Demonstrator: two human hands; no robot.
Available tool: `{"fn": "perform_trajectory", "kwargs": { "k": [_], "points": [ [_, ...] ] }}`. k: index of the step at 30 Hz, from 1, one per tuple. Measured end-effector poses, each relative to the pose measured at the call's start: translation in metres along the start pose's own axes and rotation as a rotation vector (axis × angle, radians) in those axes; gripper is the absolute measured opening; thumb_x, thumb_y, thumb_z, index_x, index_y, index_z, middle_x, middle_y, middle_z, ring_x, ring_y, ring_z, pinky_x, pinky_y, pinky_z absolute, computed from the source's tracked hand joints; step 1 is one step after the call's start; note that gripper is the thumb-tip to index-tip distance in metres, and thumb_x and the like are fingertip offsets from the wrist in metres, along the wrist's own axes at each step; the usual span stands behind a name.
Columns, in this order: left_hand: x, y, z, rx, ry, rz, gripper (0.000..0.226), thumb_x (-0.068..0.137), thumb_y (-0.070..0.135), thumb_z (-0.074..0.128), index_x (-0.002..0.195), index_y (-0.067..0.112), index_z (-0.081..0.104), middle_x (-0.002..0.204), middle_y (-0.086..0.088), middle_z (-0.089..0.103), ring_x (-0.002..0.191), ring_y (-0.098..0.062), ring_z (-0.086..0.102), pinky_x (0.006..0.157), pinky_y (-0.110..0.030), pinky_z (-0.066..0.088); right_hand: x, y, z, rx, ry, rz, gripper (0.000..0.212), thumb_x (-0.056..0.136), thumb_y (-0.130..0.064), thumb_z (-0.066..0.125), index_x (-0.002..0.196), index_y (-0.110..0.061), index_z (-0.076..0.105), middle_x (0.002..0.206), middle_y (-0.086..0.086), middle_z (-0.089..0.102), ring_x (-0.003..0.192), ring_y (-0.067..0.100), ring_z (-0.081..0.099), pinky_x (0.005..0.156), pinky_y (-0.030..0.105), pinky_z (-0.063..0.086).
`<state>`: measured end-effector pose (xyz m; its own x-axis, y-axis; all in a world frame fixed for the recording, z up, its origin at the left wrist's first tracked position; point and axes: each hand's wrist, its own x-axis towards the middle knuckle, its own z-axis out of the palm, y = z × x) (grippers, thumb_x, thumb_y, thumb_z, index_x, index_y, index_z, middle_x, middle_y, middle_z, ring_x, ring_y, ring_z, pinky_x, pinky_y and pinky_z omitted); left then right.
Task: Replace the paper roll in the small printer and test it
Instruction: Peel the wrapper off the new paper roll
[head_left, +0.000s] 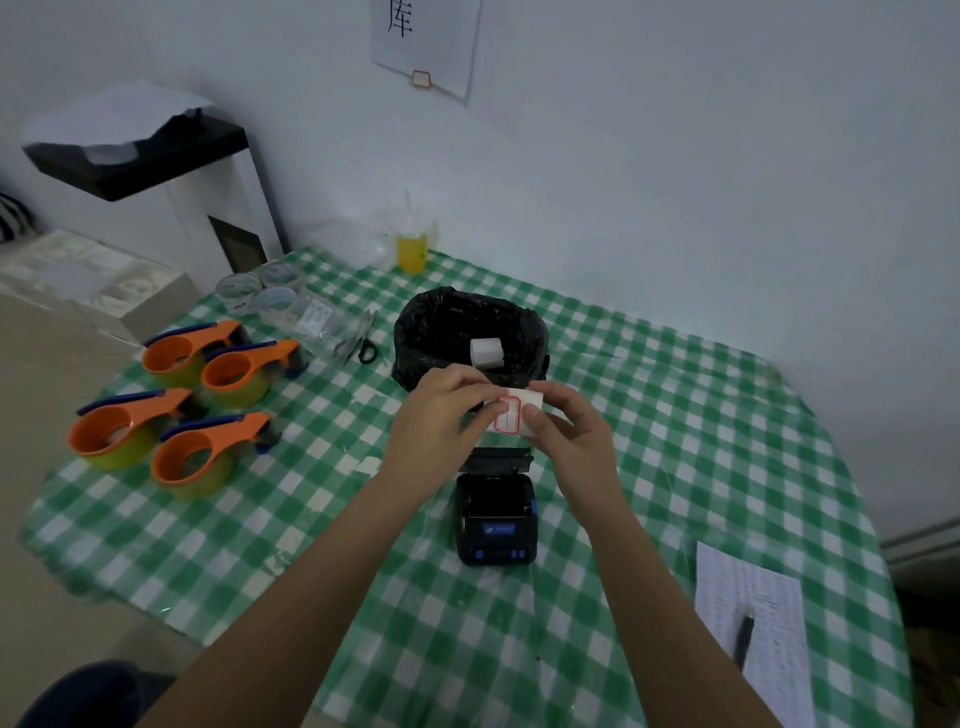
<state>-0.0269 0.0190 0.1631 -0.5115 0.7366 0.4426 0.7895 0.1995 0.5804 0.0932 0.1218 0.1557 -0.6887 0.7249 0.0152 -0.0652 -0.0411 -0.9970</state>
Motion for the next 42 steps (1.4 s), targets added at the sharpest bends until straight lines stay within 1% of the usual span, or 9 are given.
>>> {"fn": "perform_trajectory", "kwargs": {
  "k": [5,10,14,17,24,31,35,39,42],
  "points": [
    [0.001,0.004,-0.001,-0.114,0.004,-0.103,0.021,0.084,0.028,0.063,0.100,0.017,0.072,0.099,0.000,0.067,0.097,-0.018,0.056,0.083,-0.034,0.051,0.000,0.001,0.001,-0.095,0.021,-0.042,0.022,0.086,-0.013,0.064,0.103,-0.028,0.064,0.107,0.008,0.068,0.098,0.027,0.066,0.087,0.045,0.055],
    [0.003,0.006,-0.001,-0.046,-0.050,-0.165,0.014,0.086,0.027,0.061,0.092,0.020,0.071,0.095,0.003,0.066,0.096,-0.016,0.056,0.077,-0.033,0.051,-0.001,0.005,0.003,-0.263,0.060,-0.052,0.019,0.086,-0.020,0.065,0.104,-0.027,0.064,0.105,0.002,0.068,0.095,0.023,0.066,0.085,0.044,0.056],
    [0.003,0.003,0.004,-0.133,-0.092,-0.145,0.010,0.089,0.020,0.056,0.092,0.018,0.065,0.092,0.004,0.060,0.091,-0.014,0.056,0.079,-0.035,0.053,-0.001,0.006,0.006,-0.134,0.076,0.035,0.010,0.087,-0.020,0.063,0.096,-0.024,0.066,0.095,0.004,0.069,0.083,0.018,0.070,0.073,0.037,0.060],
    [0.005,0.003,0.005,-0.225,-0.097,-0.216,0.010,0.090,0.016,0.053,0.089,0.017,0.063,0.092,0.004,0.058,0.088,-0.011,0.056,0.080,-0.028,0.050,-0.002,0.004,0.010,-0.064,0.101,0.091,0.006,0.086,-0.021,0.064,0.090,-0.024,0.067,0.092,0.004,0.068,0.078,0.009,0.070,0.064,0.025,0.059],
    [0.005,0.005,0.000,-0.435,-0.112,-0.274,0.009,0.086,0.015,0.060,0.083,0.023,0.060,0.085,0.009,0.061,0.087,-0.009,0.058,0.076,-0.006,0.043,-0.003,0.002,0.011,0.001,0.098,0.166,0.010,0.089,-0.019,0.059,0.091,-0.015,0.068,0.094,0.008,0.067,0.082,0.012,0.066,0.059,0.021,0.057],
    [0.008,-0.007,0.004,-0.475,-0.041,-0.329,0.015,0.088,0.012,0.057,0.079,0.023,0.061,0.082,0.011,0.062,0.081,-0.003,0.059,0.074,-0.011,0.045,0.002,0.009,0.008,0.054,0.148,0.263,0.007,0.088,-0.020,0.061,0.090,-0.017,0.067,0.101,0.008,0.067,0.096,0.021,0.064,0.065,0.027,0.060],
    [0.012,-0.021,0.012,-0.515,0.019,-0.437,0.009,0.088,0.012,0.058,0.084,0.019,0.062,0.078,0.014,0.060,0.071,0.009,0.056,0.066,-0.003,0.044,0.014,0.017,0.004,0.092,0.214,0.350,0.014,0.087,-0.022,0.063,0.098,-0.013,0.065,0.109,0.009,0.062,0.101,0.024,0.061,0.067,0.027,0.059],
    [0.020,-0.042,0.027,-0.439,0.017,-0.561,0.010,0.089,0.016,0.057,0.098,0.020,0.059,0.079,0.004,0.059,0.073,-0.010,0.056,0.063,-0.017,0.046,0.034,0.029,-0.005,0.129,0.257,0.460,0.025,0.086,-0.025,0.065,0.105,-0.009,0.062,0.120,0.013,0.057,0.109,0.030,0.059,0.066,0.027,0.060],
    [0.034,-0.058,0.041,-0.406,-0.017,-0.617,0.015,0.088,0.015,0.057,0.103,0.013,0.060,0.086,-0.003,0.061,0.081,-0.023,0.060,0.074,-0.035,0.051,0.050,0.040,-0.012,0.162,0.282,0.510,0.028,0.084,-0.025,0.066,0.106,-0.008,0.062,0.125,0.016,0.055,0.112,0.032,0.058,0.067,0.029,0.060]
  ]
}}
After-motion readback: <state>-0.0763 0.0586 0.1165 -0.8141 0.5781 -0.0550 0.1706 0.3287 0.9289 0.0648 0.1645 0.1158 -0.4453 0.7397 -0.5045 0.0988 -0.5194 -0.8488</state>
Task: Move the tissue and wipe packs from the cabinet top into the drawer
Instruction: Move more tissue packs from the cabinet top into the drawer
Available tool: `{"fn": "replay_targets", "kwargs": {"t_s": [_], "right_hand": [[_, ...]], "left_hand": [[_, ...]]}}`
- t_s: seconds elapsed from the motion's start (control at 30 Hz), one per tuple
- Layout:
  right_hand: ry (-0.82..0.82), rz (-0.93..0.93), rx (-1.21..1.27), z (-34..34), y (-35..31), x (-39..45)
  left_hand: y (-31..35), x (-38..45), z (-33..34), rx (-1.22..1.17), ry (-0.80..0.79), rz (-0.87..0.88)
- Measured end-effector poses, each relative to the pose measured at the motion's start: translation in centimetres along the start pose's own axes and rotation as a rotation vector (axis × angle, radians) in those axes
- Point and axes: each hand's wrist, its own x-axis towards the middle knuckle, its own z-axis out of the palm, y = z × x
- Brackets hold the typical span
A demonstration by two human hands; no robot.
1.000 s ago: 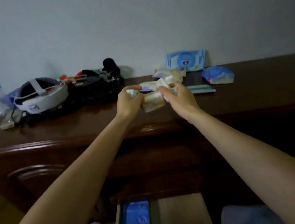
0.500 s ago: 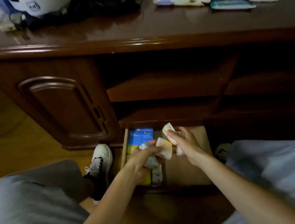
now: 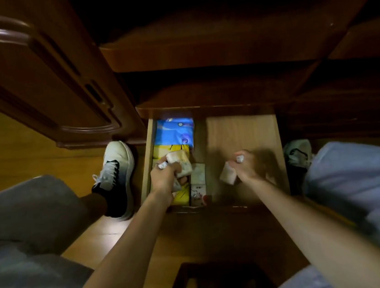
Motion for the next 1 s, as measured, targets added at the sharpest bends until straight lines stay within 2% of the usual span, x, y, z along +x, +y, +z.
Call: {"fn": "replay_targets", "kwargs": {"t_s": [0.07, 0.2, 0.23, 0.33, 0.43, 0.53, 0.6, 0.67, 0.77, 1.0], "right_hand": [[-0.068, -0.013, -0.045, 0.9, -0.3, 1.0], [-0.322, 0.01, -0.226, 3.0, 0.0, 2.0], [-0.346, 0.039, -0.284, 3.4, 0.6, 1.9], [-0.244, 0.083, -0.388, 3.6, 2.0, 1.8], [-0.248, 0.039, -0.306, 2.5, 2.4, 2.2], [-0.411, 0.025, -0.053, 1.7, 1.9, 2.3], [-0.546, -0.011, -0.092, 1.9, 1.6, 2.0], [-0.602, -0.073, -0.2, 2.3, 1.6, 1.6], [-0.625, -0.103, -0.238, 3.1, 1.8, 0.6], [-0.557, -0.197, -0.376, 4.3, 2.1, 0.0]], "left_hand": [[-0.2, 0.7, -0.1, 0.047, 0.011, 0.01], [-0.6, 1.4, -0.6, 0.105, 0.057, 0.025], [-0.8, 1.5, -0.8, 0.121, 0.065, 0.027], [-1.5, 2.1, -1.3, 0.193, 0.09, 0.042], [-2.5, 2.7, -1.8, 0.302, 0.109, 0.074], [-3.1, 3.1, -2.1, 0.374, 0.098, 0.112], [-3.4, 3.3, -2.2, 0.386, 0.101, 0.13], [-3.5, 3.3, -2.2, 0.391, 0.097, 0.144], [-3.7, 3.4, -2.1, 0.401, 0.093, 0.16], [-3.9, 3.4, -2.5, 0.41, 0.074, 0.162]]}}
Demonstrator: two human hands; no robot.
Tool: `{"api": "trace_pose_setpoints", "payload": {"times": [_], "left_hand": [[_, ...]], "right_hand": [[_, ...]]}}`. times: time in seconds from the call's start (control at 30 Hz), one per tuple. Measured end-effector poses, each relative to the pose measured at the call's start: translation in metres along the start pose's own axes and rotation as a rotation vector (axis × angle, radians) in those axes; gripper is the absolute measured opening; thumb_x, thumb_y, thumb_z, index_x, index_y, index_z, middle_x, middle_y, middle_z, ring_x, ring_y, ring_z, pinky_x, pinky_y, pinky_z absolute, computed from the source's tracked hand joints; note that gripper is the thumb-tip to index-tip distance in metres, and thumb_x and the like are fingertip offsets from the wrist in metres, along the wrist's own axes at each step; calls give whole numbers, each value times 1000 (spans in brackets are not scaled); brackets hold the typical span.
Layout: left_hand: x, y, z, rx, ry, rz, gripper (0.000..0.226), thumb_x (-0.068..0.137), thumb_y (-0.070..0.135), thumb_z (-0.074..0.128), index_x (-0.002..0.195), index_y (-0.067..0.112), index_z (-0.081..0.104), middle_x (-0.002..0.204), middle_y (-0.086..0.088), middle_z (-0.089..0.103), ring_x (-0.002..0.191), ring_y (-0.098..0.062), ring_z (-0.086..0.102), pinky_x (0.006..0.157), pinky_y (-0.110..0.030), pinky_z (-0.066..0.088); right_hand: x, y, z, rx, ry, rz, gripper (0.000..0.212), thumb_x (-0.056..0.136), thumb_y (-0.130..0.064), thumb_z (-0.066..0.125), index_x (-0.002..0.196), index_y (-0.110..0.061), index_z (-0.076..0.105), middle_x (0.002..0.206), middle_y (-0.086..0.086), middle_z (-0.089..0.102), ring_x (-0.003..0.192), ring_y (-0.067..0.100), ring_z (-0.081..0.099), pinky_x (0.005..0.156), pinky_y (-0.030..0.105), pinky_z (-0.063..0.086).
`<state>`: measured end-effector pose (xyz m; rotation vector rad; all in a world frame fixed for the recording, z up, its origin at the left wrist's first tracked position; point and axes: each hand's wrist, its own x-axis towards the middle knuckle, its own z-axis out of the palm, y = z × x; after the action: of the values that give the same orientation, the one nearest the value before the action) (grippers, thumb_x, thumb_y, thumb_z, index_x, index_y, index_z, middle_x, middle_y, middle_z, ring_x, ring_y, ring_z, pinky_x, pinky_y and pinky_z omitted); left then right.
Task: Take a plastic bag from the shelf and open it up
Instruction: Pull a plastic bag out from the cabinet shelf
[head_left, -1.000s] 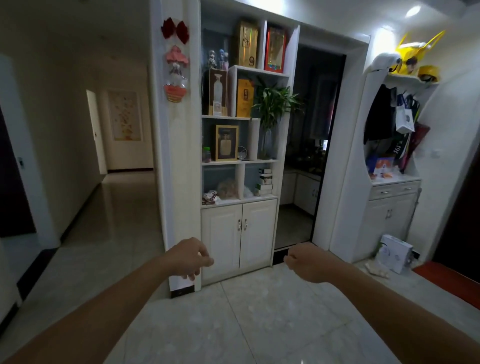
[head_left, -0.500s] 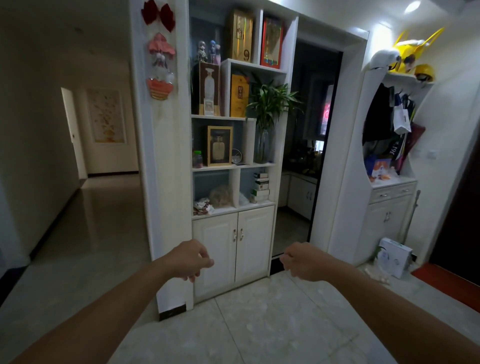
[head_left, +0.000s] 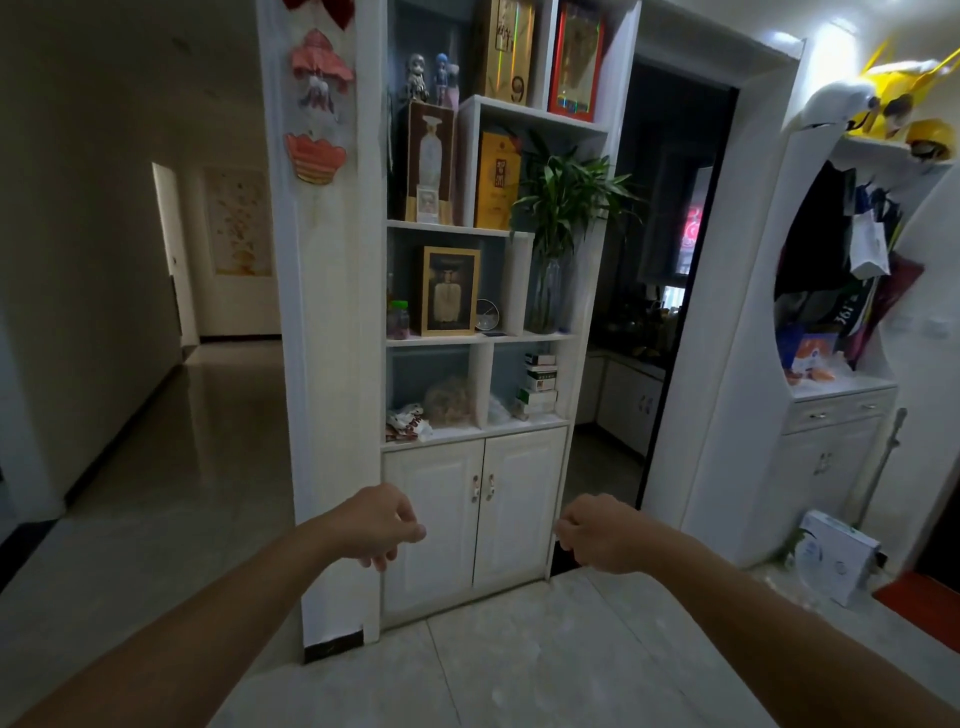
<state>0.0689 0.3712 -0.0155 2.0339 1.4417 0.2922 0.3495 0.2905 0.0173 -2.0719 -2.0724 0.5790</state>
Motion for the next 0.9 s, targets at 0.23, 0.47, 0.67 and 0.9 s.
{"api": "trace_pose_setpoints", "payload": {"times": [0.23,0.47,0.67,0.9], "left_hand": [[79,31,0,-34,20,-43,33,94,33,60,113,7,65,88,-14,73,67,-20,71,58,-27,56],[147,38,2,-38,-2,-53,32,93,34,60,112,8,66,86,-13,73,66,-19,72,58,-27,56],[219,26,-22,-13,-10,-73,31,94,34,58,111,10,66,83,-9,73,64,-17,72,56,-25,55],[306,3,-60,-14,-59,-62,35,94,35,58,115,8,65,84,-9,72,62,-16,70,57,-25,55]], "right_hand": [[70,45,-38,-53,11,-77,36,99,-33,41,69,-16,50,76,7,53,68,20,50,62,31,40],[137,74,-50,-28,-15,-81,50,100,-39,39,87,3,62,90,21,68,77,27,64,66,33,45],[209,82,-56,-59,-26,-84,51,99,-44,39,82,-2,62,85,15,68,76,25,63,70,35,49],[308,65,-69,-75,-6,-77,50,99,-44,38,98,-4,68,101,14,71,93,28,67,81,35,52]]}}
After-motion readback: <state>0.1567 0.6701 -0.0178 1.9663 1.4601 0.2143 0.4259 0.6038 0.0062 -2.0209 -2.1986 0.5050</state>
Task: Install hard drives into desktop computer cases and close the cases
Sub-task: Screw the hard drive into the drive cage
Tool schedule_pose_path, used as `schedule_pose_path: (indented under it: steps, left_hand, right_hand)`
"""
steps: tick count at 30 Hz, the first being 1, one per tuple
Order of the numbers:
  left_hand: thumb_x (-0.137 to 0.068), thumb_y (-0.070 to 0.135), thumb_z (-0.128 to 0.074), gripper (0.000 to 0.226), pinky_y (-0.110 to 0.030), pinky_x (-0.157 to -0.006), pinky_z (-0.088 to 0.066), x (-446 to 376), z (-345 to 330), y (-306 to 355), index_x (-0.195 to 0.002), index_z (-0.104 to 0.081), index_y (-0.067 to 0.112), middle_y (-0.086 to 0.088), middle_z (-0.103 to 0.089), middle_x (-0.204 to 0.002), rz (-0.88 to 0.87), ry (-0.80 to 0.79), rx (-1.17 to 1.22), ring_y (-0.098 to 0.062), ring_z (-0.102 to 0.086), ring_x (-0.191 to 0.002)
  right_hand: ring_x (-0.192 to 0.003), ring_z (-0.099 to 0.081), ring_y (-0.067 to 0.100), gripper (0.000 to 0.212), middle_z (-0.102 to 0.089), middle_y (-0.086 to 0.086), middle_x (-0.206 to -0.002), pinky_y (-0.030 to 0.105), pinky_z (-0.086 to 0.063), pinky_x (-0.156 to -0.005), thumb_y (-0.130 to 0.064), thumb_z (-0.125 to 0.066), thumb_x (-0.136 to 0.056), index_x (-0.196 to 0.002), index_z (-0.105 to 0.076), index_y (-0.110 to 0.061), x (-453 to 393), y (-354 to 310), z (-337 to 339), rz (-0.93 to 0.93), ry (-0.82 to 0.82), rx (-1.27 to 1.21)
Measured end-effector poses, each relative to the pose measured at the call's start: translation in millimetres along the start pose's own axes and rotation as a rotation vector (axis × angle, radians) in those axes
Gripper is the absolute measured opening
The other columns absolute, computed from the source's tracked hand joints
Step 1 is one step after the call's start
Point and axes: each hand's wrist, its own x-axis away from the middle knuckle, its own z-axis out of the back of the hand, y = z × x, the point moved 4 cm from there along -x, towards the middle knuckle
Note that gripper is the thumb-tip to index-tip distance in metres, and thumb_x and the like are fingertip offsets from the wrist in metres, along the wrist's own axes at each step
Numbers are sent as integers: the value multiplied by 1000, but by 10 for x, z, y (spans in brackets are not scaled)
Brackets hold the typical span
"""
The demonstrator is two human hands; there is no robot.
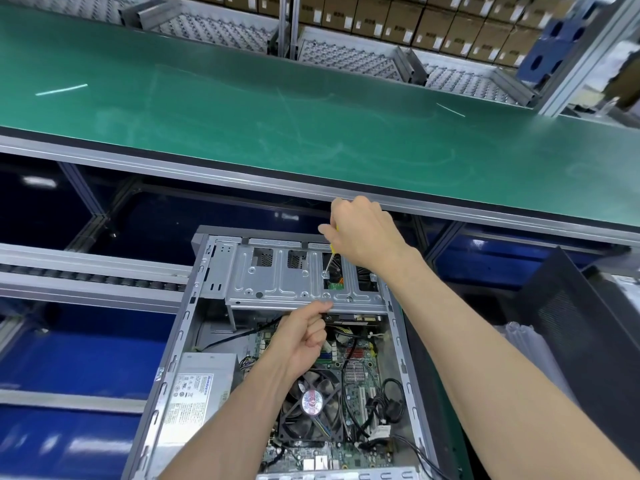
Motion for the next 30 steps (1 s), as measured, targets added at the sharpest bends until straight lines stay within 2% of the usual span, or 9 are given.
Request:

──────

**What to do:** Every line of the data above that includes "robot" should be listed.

**Completed task:**
Demonstrator: two human hands; no robot.
A demonstration by two human hands; no robot.
Demonstrator: two human hands; no robot.
The demonstrator is two human hands; there is no robot.

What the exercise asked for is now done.